Fort San Rocco is an Austro-Hungarian fort built between 1881-83. The fort is the only fortification on the inner ring of defenses, and was designed to defend Trento from an attack up the Adige Valley from the direction of Valsorda. The fort was armed with 2 12cm M80 fortress guns in unarmored swivel domes, manufactured by the German company Gruson, in addition to 4 15cm M61 heavy guns mounted in barbettes. The fort also had 17 rifle shotguns mounted for close defense.  The standard complement for the fort was 9 officers and 122 NCOs and soldiers.

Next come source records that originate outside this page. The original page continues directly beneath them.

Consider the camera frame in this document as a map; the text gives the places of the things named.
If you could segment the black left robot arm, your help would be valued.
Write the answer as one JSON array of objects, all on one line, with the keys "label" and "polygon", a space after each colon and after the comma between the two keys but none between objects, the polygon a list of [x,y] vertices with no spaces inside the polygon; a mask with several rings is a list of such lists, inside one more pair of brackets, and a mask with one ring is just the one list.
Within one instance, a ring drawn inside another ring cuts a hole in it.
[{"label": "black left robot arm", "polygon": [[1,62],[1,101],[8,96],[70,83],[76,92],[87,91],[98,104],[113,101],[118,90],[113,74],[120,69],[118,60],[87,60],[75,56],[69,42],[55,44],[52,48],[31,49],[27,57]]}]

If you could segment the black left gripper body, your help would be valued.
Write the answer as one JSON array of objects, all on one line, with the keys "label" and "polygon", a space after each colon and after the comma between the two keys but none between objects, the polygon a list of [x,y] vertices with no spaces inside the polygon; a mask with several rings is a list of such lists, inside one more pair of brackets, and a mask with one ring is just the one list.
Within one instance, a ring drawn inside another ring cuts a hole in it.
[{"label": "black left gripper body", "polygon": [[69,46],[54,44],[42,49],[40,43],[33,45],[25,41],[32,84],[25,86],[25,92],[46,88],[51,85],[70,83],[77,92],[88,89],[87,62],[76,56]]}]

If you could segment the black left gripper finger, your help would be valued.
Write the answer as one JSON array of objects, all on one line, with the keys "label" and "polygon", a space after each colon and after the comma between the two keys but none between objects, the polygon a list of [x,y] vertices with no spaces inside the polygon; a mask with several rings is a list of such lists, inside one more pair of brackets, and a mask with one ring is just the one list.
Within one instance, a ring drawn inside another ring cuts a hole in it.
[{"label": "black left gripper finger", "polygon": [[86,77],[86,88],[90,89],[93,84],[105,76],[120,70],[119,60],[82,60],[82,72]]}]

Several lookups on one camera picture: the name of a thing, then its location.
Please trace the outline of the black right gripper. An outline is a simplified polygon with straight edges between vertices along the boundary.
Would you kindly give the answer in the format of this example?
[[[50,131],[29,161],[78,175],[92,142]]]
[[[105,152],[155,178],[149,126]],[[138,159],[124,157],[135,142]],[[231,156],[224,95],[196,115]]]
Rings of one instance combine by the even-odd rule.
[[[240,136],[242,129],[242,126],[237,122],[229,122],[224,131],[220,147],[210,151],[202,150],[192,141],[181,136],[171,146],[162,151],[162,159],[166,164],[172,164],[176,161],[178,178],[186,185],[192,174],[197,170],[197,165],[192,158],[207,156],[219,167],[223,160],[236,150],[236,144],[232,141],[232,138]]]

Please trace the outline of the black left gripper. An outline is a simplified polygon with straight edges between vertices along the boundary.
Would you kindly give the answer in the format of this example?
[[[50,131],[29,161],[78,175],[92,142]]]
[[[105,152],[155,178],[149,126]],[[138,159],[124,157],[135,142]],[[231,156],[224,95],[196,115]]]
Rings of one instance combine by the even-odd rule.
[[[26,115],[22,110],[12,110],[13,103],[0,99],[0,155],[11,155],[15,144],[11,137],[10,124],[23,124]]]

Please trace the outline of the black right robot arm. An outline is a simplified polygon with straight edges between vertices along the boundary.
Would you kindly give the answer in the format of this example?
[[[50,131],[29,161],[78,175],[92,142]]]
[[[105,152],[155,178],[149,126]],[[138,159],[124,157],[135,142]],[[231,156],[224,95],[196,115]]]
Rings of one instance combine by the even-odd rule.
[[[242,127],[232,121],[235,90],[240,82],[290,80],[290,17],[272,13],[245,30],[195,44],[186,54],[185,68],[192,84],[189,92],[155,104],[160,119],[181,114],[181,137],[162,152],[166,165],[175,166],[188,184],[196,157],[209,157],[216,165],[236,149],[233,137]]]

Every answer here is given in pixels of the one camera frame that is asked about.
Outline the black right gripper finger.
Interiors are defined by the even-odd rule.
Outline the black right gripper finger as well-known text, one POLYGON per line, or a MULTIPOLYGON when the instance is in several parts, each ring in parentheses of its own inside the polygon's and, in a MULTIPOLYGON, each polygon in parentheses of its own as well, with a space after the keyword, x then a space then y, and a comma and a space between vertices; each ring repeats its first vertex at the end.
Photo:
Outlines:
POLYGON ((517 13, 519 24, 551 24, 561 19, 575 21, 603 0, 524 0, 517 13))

 The fort is built on top of the 460m tall Dosso di San Rocco, and is surrounded by a moat.  In addition to those, the fort had several caponeries, and was divided into two works, a high works, and a low works, these were connected by an external walkway. The high works were laid out in a hexagonal shape, and are the main fort. The lower works housed barracks and artillery in barbettes. Since Rocco is constructed “behind” the batteries of Doss Fornas and Brusaferro, and it could support them in case of an attack.

== World War I ==
As with almost all forts built during this time, San Rocco was obsolete by the time the war started, and wouldn’t have been able to withstand the modern siege artillery. This is why in the summer of 1915 the fort was disarmed, its 4 15cm guns moved to Monte Rosta. The 2 12cm guns however were moved to drum shafts on Monte Cornetto, before being mounted in housings on the northern slope of Monte Rosta.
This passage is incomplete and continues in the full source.